他最近買了一輛小破三輪車,最主要是便宜,對方不到兩千塊就賣給他了,今天他就開著小破三輪車來的。
“賣多少錢一斤”殷采問,她并不知道價格。
季淮已經坐在他的小破三輪車上,“看著來吧,看你心情,我走了。”
他穿著水鞋和防水褲,右手用力一扭,加大油門,破舊的小破三輪車往前沖刺,把他的頭發都吹起來了。
殷采覺得有些滑稽,小破三輪被他開出跑車的感覺。
她輕輕一笑,坐下來賣魚了。
又大又新鮮的海鰻平時都得賣十多二十塊,她就賣十四。魚還在缸里游來游去呢,倒也好賣,很快就賣了一條又一條。
她的服務態度比季淮好很多,還會幫客人殺魚,一個半小時就賣得差不多了。
季淮趕到家隨便換了套衣服,把海貨搬上小卡車,開著車就往省城去。
這一趟怎么著也得賺個上千塊,若是沒有,他也懶得來回奔波,車油就得費不少錢,還不如在這邊碼頭便宜賣了,賣不完還能送去各種大排檔,都能賣掉,只是賺多和賺少的問題。
殷采一開始覺得他開價貴,后面又覺得合理,若不是為了多賺那幾百塊,誰又愿意這么來回奔波呢
夫妻兩個人就過了這么一段時間這樣的生活,季淮晚上也在忙活。以前有季晴兒在,殷采也不覺得孤單,現在她一個人在家,干什么都不來勁。
多數時候是幫季淮收拾漁網,洗一洗蟹籠,又或者處理魚,曬一曬魷魚干。
季淮晚上趕回來,吃了頓飯,洗洗澡就躺在了床上。她最近心情不錯,還想主動和他說說話,結果沒說兩句,這人就已經睡得香甜。
他現在是除了干活就是干活,說他缺錢吧,錢到處亂放,殷采幫他洗衣服的時候還在他褲兜里發現了幾千塊,隨手放在柜子里,一時忘記給他了,他居然也不知道。
過幾天給他的時候,他還撓了撓頭,仿佛突然多出一筆錢,跟中獎似的,“又多了幾千塊,真好啊。”
殷采把錢卷起來丟進他懷里,“幾千塊能干什么笑得那么開心,看看你現在,笑起來就牙齒白,黑不溜秋的。
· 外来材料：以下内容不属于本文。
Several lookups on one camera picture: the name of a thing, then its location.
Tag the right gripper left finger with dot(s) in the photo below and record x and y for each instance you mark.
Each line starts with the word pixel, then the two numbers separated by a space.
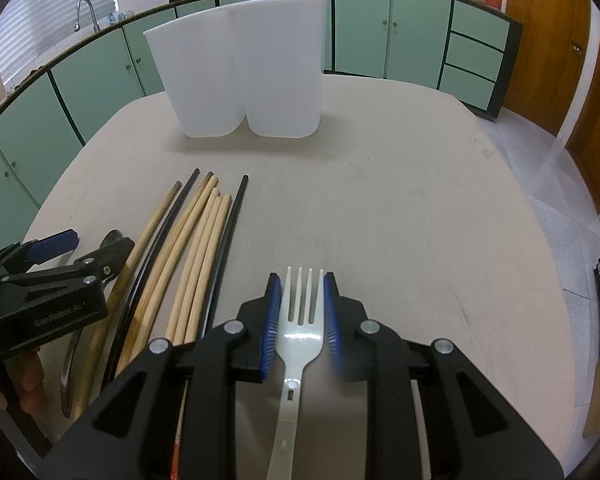
pixel 240 350

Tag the bamboo chopstick orange red end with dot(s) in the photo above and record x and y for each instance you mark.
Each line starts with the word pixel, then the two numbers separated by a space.
pixel 205 271

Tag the bamboo chopstick red handle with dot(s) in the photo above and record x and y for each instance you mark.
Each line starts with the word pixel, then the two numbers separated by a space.
pixel 194 226

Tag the black chopstick with band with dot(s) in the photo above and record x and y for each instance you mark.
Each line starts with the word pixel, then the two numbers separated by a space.
pixel 140 281

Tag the black lacquer chopstick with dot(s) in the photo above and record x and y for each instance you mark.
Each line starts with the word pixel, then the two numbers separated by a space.
pixel 219 263

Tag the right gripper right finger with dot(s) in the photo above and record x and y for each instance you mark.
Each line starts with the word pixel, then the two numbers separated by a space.
pixel 364 350

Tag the white twin utensil holder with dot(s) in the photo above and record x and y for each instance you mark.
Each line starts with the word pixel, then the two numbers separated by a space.
pixel 257 61

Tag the white window blinds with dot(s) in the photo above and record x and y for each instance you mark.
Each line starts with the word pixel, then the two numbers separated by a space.
pixel 30 27

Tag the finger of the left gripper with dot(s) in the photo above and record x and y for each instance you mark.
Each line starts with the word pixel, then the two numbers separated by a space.
pixel 107 261
pixel 21 257

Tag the metal spoon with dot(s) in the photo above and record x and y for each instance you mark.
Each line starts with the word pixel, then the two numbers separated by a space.
pixel 71 368

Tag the light bamboo chopstick red end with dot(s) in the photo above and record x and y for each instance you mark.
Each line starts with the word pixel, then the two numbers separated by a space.
pixel 125 358

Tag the wooden door near cabinets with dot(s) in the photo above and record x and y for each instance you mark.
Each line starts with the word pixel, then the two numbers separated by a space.
pixel 550 58

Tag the left hand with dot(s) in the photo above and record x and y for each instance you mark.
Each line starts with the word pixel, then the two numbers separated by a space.
pixel 27 374

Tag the green lower kitchen cabinets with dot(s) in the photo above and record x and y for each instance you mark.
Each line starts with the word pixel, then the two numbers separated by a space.
pixel 456 46

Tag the white plastic fork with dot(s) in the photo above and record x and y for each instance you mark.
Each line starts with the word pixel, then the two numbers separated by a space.
pixel 300 339

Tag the pale bamboo chopstick red pattern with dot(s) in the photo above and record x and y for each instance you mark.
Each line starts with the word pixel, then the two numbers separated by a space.
pixel 195 274
”
她覺得她也膨脹了,自從知道首付要四五十萬,這幾千塊真的是杯水車薪。
“男人黑點顯得健康。”季淮坐在地上,拿過桌子上的那個紅邊鏡子,鏡子用了好幾年,還被摔裂了幾條縫,他觀察著自己的臉,還捏了捏下巴,“還好,瘦了。”
恢復了一百二十斤的標準身材。
殷采看著他自戀的樣子,十分無語,躺下蓋好被子。
季淮放下鏡子,走去門口關了燈,然后爬上床。
他最近頻繁對殷采動手動腳,那次生理期后就得了逞,因為白天太累,完事兒后睡如死豬,讓她恨得牙根緊咬。
殷采拍掉了他那只咸豬手,躲到了角落里,他還沒臉沒皮挪過來,然后坐起來搶她被子,摸她腿。
“睡覺了。”她用腳瞪他,繼續掙扎。
季淮繼續搶被子“等一會。”
她踢他,他就當小打小鬧,抓著她的腿,彎著身子,把頭埋在她身上拱來拱去,手還不安分。
殷采哭笑不得,用手推他,還推不動,獅子大開口,“一萬塊。”
她真困了,怎么那么煩人今天怎么不和前幾天一樣倒頭就睡
“我沒錢。”季淮繼續埋頭在她身上,說得還理所當然。
殷采又推了他一下,“沒錢有什么辦法人家勞動就值這個錢,總有人會買單,沒錢就別干唄。”
這是他一直說的話,他的海貨就賣高價,勞動就值這個價,只賣給買得起的人。